EuGH: „Zwangs­pen­sio­nie­rung” diskriminierend

Als „ver­bo­tene Dis­kri­mi­nie­rung auf­grund des Geschlechts“ ver­ur­teilte der Euro­päi­sche Gerichts­hof die „zwangs­weise Pen­sio­nie­rung“ einer 60-jäh­ri­gen Ärz­tin, die bei der Pen­si­ons­ver­si­che­rungs­an­stalt beschäf­tigt war. Der Kol­lek­tiv­ver­trag sieht hier vor, dass Män­ner mit 65 Jah­ren und Frauen mit 60 Jah­ren in den Ruhe­stand ver­setzt wer­den kön­nen. Die EuGH-Rich­ter sehen dies als unzu­läs­sige Ungleich­be­hand­lung von Frauen und beto­nen in ihrem Urteil, dass „es im öffent­li­chen und pri­va­ten Bereich ein­schließ­lich öffent­li­cher Stel­len kei­ner­lei unmit­tel­bare oder mit­tel­bare Dis­kri­mi­nie­rung auf­grund des Geschlechts geben darf.“ Der Oberste Gerichts­hof hatte den EuGH um eine Vor­ab­ent­schei­dung ersucht, nach­dem die Frau ihre Kün­di­gung ange­foch­ten hatte und in ers­ter Instanz unter­le­gen war.

Spi­tals­kom­pe­ten­zen: Ände­rung geplant

Gesund­heits­mi­nis­ter Alois Stö­ger (S) plant, die Spi­tals­kom­pe­ten­zen in Rich­tung Bund zu ver­schie­ben und ein Bun­des-Kran­ken­an­stal­ten­ge­setz anstelle der der­zeit neun gel­ten­den Lan­des­ge­setze zu schaf­fen.
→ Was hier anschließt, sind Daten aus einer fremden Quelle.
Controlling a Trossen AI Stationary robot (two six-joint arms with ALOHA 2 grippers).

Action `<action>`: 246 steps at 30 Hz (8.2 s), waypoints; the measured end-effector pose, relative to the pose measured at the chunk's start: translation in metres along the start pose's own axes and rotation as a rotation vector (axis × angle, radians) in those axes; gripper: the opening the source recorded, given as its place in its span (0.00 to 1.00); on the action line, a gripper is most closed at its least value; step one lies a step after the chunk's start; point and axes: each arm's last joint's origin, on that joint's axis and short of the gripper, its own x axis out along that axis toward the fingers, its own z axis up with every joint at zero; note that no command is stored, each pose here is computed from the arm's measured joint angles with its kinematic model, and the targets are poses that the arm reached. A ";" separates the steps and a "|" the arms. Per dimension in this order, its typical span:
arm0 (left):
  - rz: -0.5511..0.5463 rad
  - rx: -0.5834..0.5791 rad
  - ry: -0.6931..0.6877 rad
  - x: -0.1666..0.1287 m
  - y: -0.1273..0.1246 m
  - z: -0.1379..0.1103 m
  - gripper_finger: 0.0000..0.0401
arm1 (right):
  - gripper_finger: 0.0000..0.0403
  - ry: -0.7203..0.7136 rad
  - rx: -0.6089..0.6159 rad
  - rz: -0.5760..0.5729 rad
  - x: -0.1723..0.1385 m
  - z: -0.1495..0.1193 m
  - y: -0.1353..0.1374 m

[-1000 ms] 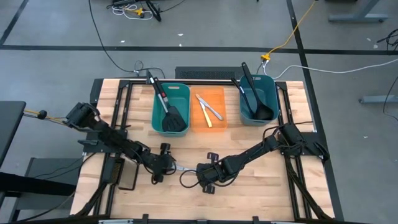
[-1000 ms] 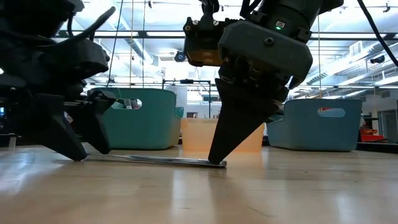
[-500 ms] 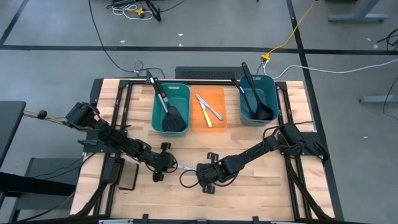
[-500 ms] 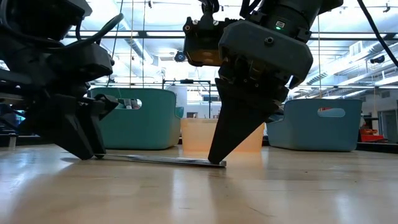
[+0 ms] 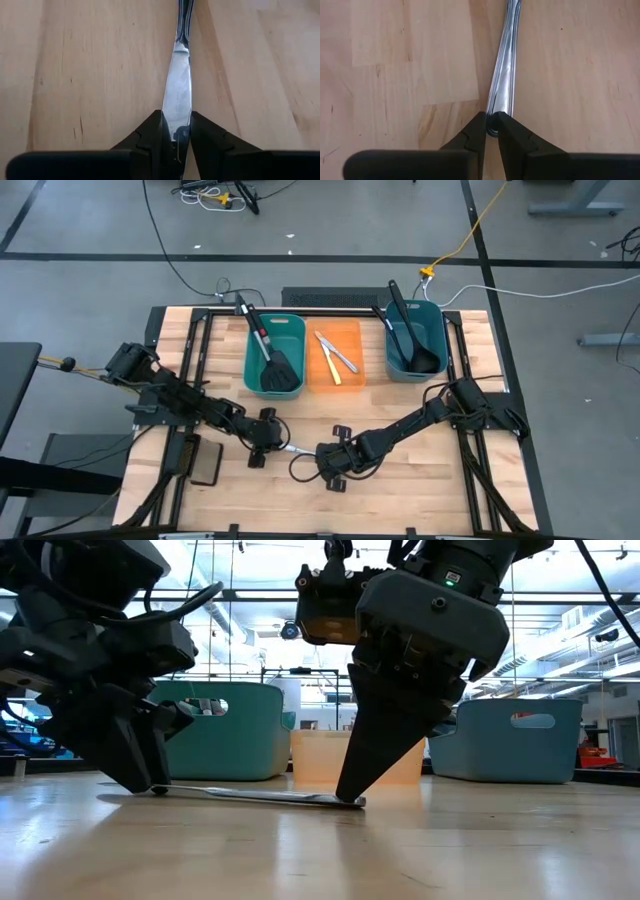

So will er ein­heit­li­che Rah­men­be­din­gun­gen für die Zusam­men­ar­beit von Spi­tä­lern, Grup­pen­pra­xen und nie­der­ge­las­sene Ärzte durch­set­zen. Geld vom Bund solle nur noch dann flie­ßen, wenn sich die Spi­tä­ler an gemein­sam defi­nierte Ziel­vor­ga­ben hal­ten. Die Reak­tio­nen: Der nie­der­ös­ter­rei­chi­sche Lan­des­haupt­mann-Stell­ver­tre­ter Wolf­gang Sobotka meinte: „Ich weiß nicht, was ich ableh­nen kann, es liegt ja nichts vor“. Und über die Kom­pe­ten­zen der Spi­tä­ler rede er „über­haupt nicht“. Zustim­mung kam hin­ge­gen von Kärn­tens Gesund­heits­lan­des­rat Peter Kai­ser („der ver­nünf­tigste Weg unter den gege­be­nen Vor­aus­set­zun­gen“) und Wiens Gesund­heits­stadt­rä­tin Sonja Weh­sely („ein sehr prak­ti­ka­bler Vorschlag“).